The reader blurts out: "WHAT?"

Monday, August 2, 2010

Microsoft can still be competitive - if they want to

Microsoft is the company everybody loves to hate. With a near monopoly on home and business computer operating systems, MS has been the bully in the computer marketplace for a long time. Not many people feel sorry for MS when it stumbles or otherwise runs into difficulty.

I worked for a division of MS for a while. It was a great work environment, and the group of people I worked with were talented, were motivated, and enjoyed some degree of autonomy. They had a solid product line and, as far as I can tell, it sold well. (Do you have an MS optical mouse on your desk?) I would have loved to become a permanent MS employee.

I understand that not all divisions of MS are as fun to work in as that division was. That's the nature of a megacorporation like MS. I can live with that.

Recently, MS has made some major missteps in the mobile computing arena, leaving MS with single-digit market share in mobile phones, tablet devices, and mobile phone and table operating systems. To quote from TechRepublic's Jason Hiner:

So Microsoft has talked about five different mobile platforms in 2010: Windows Mobile 6.5, Windows Embedded Compact 7, Windows Phone 7, Kin, and Windows 7, with very little explanation about how these platforms relate to each other and which ones Microsoft wants to use in which settings. Is it any surprise then that Microsoft is flailing so badly in the mobile space and has no coherent tablet strategy?

And I think it’s fair to say that Microsoft’s tablet troubles are indicative of the larger problems that are haunting today’s Microsoft — similar teams competing for resources, minimal collaboration between similar projects, and not enough vision from the top to get everyone pushing in the same direction.
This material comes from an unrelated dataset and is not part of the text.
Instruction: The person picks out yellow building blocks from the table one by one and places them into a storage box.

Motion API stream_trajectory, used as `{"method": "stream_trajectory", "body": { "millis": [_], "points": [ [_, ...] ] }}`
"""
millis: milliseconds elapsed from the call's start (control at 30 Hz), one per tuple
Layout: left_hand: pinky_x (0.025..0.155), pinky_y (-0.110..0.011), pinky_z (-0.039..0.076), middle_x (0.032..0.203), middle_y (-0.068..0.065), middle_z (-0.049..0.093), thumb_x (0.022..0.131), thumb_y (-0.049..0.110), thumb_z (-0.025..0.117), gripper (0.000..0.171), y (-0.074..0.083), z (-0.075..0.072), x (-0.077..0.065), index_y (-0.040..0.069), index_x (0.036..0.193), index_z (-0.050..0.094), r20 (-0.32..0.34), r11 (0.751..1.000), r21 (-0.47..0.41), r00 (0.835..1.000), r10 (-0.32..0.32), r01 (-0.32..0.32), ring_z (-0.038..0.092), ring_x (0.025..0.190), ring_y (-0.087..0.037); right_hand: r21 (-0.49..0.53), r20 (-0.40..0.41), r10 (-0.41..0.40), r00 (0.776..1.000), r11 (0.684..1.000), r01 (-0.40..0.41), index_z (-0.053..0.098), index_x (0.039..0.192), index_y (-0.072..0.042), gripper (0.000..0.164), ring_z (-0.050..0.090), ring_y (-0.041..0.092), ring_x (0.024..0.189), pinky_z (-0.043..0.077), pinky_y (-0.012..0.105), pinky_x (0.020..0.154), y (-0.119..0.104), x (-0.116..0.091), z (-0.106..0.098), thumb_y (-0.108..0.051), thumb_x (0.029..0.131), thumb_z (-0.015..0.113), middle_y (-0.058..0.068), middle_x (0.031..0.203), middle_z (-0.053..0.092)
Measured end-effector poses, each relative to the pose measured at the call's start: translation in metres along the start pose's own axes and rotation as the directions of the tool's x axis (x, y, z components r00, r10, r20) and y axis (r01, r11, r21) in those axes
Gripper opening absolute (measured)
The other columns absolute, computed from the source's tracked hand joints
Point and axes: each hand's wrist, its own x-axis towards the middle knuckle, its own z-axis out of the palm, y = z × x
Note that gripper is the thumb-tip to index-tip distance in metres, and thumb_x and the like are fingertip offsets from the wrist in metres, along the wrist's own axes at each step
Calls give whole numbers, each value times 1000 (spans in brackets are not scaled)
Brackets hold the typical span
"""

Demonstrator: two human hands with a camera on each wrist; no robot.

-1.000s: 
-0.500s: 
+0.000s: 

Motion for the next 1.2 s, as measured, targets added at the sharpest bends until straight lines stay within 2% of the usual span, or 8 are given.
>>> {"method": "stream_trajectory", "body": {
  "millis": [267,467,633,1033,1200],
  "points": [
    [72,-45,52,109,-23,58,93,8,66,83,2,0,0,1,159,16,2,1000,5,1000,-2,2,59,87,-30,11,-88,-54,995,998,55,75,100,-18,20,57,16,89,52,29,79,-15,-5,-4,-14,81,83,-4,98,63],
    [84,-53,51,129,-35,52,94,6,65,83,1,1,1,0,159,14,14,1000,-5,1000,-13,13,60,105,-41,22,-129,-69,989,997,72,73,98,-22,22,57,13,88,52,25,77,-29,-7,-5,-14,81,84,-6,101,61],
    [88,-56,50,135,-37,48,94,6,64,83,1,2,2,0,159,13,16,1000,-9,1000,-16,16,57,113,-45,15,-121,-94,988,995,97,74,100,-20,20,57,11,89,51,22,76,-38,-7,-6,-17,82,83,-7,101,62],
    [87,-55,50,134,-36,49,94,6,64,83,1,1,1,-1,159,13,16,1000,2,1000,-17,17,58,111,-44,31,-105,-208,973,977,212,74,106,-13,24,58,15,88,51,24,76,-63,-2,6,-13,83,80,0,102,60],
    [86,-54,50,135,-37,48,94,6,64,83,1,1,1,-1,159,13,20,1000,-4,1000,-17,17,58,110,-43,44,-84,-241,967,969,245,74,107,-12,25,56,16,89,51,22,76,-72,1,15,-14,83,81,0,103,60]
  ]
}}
Charter wars like this are not uncommon in large corporations. Back in the day, Hewlett Packard had at least three different dialects of the BASIC programming languages, and at least four different small computer/workstation architectures. Now, as Hiner points out, MS has five different mobile "platforms."

Charter wars, if managed properly, can be a healthy thing for a large corporation. Small businesses can't afford charter wars, but big ones can. Charter wars give competing ideas the chance to duke it out in the lab, and again in the marketplace, and a skillful management team can use the charter wars to weed out the weakest ideas — just like those reality TV shows — and find the best idea for the company to pursue.

One of the challenges for upper management is knowing how long to let the charter war run. That takes a deft hand.

Charter wars are by their nature messy, acrimonious and bloody. It's unnecessary, but unavoidable. Some of the losers will go to work for the winning team. Some will quit out of frustration or hurt feelings. Some will simply move on to something else inside the company, and talk for years about how their vastly superior project got unfairly shafted. Eh. Welcome to the corporate world.

Microsoft can afford the "similar teams competing for resources" and the "minimal collaboration between similar projects." That's the essence of a good charter war. What MS needs, though, in order to get through the charter war and come out with a real competitive product, is "vision from the top to [manage the charter war properly and eventually] get everyone pushing in the same direction." That's what they're lacking.